- _Description of the task_:
Down to the final line, write out the material beneath exactly, without pictures.

- _Collected data_:
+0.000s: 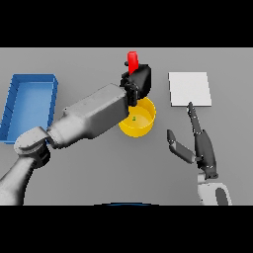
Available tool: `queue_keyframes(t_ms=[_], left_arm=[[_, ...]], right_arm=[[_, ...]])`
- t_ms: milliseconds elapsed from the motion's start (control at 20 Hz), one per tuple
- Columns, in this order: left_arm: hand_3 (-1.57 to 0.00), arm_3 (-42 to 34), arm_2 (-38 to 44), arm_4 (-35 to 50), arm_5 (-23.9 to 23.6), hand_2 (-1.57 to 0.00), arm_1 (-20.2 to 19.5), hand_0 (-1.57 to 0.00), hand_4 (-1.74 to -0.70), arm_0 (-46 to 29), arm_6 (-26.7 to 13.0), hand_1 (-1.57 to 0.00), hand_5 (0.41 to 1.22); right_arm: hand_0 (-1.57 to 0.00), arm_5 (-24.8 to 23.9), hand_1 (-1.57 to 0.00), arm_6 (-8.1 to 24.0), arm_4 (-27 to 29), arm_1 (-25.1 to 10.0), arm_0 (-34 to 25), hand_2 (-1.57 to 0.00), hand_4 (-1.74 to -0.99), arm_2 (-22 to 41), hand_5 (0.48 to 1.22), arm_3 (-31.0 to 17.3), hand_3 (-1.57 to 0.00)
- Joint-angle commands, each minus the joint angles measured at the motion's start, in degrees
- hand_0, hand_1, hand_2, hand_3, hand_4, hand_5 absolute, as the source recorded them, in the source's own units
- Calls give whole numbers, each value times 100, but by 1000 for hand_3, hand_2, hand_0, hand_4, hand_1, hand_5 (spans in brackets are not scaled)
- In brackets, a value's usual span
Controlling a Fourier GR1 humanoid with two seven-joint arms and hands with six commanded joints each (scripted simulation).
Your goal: Pick up the red beaker and tilt it to pour out 1 green nut into yellow bowl. Pick up the yellow bowl and place it on the metallic measuring scale.
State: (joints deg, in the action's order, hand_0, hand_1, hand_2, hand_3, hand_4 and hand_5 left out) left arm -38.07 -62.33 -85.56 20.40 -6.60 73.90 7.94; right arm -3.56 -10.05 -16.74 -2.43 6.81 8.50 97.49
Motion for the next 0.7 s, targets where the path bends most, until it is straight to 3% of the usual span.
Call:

- _Your response_:
+0.000s: 
Available tool: `queue_keyframes(t_ms=[_], left_arm=[[_, ...]], right_arm=[[_, ...]])`
- t_ms: milliseconds elapsed from the motion's start (control at 20 Hz), one per tuple
- Columns, in this order: left_arm: hand_3 (-1.57 to 0.00), arm_3 (-42 to 34), arm_2 (-38 to 44), arm_4 (-35 to 50), arm_5 (-23.9 to 23.6), hand_2 (-1.57 to 0.00), arm_1 (-20.2 to 19.5), hand_0 (-1.57 to 0.00), hand_4 (-1.74 to -0.70), arm_0 (-46 to 29), arm_6 (-26.7 to 13.0), hand_1 (-1.57 to 0.00), hand_5 (0.41 to 1.22); right_arm: hand_0 (-1.57 to 0.00), arm_5 (-24.8 to 23.9), hand_1 (-1.57 to 0.00), arm_6 (-8.1 to 24.0), arm_4 (-27 to 29), arm_1 (-25.1 to 10.0), arm_0 (-34 to 25), hand_2 (-1.57 to 0.00), hand_4 (-1.74 to -0.99), arm_2 (-22 to 41), hand_5 (0.48 to 1.22), arm_3 (-31.0 to 17.3), hand_3 (-1.57 to 0.00)
- Joint-angle commands, each minus the joint angles measured at the motion's start, in degrees
- hand_0, hand_1, hand_2, hand_3, hand_4, hand_5 absolute, as the source recorded them, in the source's own units
- Calls give whole numbers, each value times 100, but by 1000 for hand_3, hand_2, hand_0, hand_4, hand_1, hand_5 (spans in brackets are not scaled)
- In brackets, a value's usual span
Controlling a Fourier GR1 humanoid with two seven-joint arms and hands with six commanded joints each (scripted simulation).
Your goal: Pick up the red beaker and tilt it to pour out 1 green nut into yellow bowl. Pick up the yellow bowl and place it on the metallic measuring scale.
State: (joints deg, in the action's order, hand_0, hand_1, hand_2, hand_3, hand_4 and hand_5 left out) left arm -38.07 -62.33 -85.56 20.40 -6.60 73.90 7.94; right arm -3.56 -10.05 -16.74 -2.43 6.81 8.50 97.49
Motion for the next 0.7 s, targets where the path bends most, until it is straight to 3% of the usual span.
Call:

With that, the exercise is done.